Check every line of the material below, and show those that contain "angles".

> _Recorded data_:
------------------------------------------------------------------------

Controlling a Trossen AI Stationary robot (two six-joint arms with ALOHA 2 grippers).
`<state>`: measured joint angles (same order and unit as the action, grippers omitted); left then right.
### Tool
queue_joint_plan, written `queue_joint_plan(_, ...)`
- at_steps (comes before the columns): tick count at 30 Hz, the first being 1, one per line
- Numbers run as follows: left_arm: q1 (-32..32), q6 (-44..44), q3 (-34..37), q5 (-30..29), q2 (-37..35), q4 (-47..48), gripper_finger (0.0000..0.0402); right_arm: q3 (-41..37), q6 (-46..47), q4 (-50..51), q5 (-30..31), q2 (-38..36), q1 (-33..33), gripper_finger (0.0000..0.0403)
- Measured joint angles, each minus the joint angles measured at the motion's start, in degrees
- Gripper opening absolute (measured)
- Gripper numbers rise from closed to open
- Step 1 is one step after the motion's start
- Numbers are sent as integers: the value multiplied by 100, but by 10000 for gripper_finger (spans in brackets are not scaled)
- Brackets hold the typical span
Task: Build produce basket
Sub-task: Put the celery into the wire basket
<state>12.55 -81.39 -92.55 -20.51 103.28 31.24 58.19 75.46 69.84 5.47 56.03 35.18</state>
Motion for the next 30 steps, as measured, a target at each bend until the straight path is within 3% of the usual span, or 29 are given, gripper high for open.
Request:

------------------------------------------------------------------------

> _Solution to this problem_:
`<state>`: measured joint angles (same order and unit as the action, grippers omitted); left then right.
- Measured joint angles, each minus the joint angles measured at the motion's start, in degrees

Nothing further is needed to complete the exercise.